Segment Start: EXCERPTED RECORDS
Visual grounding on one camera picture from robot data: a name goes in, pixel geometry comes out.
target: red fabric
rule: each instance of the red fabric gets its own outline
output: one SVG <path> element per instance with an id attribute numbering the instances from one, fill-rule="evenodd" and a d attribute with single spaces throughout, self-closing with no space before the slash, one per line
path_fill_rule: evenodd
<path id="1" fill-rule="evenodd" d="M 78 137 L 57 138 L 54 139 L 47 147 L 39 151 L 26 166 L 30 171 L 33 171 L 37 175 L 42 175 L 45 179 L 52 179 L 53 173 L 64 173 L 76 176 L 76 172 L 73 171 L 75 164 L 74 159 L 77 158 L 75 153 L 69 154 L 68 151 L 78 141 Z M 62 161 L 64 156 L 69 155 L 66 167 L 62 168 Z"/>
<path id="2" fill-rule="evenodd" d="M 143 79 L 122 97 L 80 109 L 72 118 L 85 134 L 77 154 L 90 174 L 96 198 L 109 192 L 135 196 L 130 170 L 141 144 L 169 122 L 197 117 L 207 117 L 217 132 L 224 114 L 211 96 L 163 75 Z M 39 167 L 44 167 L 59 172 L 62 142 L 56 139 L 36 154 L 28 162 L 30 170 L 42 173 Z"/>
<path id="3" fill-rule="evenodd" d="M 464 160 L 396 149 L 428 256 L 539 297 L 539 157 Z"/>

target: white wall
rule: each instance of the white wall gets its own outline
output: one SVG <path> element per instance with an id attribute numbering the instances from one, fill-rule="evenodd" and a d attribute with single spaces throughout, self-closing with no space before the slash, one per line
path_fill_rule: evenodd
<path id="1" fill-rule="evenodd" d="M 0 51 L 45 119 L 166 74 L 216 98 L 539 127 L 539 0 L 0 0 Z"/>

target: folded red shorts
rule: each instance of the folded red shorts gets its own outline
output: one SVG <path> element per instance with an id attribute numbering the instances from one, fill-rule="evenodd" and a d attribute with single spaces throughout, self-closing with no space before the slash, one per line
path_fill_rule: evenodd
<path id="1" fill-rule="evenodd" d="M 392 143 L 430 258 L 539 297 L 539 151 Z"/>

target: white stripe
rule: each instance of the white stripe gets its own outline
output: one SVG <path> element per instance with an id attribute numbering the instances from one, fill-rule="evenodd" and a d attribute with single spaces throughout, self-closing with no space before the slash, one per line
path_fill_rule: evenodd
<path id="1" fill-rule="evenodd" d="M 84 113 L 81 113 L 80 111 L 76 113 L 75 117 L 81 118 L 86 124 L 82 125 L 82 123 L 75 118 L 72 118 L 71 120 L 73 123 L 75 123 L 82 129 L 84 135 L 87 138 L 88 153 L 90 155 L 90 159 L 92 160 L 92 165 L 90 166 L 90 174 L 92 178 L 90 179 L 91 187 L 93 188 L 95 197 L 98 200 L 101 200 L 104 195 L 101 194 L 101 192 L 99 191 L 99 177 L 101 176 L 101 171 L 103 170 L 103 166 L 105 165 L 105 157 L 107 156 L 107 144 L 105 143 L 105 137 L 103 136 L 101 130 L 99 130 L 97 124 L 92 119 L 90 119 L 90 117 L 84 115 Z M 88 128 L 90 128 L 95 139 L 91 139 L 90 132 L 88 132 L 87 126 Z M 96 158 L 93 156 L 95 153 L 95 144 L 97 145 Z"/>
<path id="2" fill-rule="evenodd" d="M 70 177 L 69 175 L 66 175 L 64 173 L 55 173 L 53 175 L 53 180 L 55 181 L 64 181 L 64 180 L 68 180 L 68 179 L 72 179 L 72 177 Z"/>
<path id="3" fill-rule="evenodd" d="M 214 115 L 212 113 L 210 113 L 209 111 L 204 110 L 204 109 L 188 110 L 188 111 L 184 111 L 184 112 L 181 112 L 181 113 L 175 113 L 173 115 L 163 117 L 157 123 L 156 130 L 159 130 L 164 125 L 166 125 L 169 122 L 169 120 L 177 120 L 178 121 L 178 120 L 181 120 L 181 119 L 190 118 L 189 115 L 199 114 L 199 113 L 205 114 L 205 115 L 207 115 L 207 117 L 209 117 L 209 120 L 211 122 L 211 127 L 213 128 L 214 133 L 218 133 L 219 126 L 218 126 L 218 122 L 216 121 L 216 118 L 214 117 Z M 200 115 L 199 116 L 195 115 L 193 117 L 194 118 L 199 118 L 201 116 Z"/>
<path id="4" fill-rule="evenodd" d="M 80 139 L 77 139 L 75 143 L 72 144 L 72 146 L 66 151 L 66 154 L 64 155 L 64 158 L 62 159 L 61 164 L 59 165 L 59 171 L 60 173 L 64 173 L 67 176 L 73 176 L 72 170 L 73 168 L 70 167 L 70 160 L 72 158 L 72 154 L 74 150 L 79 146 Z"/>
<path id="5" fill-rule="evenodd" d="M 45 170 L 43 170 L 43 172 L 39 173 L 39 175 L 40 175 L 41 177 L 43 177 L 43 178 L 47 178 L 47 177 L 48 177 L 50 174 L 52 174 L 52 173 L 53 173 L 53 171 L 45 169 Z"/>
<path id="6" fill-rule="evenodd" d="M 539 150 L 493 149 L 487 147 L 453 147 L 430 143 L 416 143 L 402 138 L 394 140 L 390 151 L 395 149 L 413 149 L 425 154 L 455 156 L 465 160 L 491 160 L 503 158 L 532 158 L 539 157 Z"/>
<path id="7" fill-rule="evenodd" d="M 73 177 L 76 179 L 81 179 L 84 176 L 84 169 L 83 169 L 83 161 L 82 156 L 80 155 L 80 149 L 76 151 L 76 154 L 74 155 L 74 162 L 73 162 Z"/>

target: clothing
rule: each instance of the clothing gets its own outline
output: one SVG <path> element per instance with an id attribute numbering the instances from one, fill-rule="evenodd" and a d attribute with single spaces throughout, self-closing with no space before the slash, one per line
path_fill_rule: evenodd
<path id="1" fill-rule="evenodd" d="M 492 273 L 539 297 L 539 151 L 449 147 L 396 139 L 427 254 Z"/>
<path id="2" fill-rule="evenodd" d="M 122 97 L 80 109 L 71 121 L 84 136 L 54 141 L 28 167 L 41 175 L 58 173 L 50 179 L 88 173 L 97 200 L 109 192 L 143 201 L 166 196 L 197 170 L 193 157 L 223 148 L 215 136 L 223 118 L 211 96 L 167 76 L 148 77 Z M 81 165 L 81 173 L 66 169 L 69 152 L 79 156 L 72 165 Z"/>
Segment End: EXCERPTED RECORDS
Go through the records and pull out each line that includes the word "stripe".

target: white stripe
rule: each instance of the white stripe gets its own outline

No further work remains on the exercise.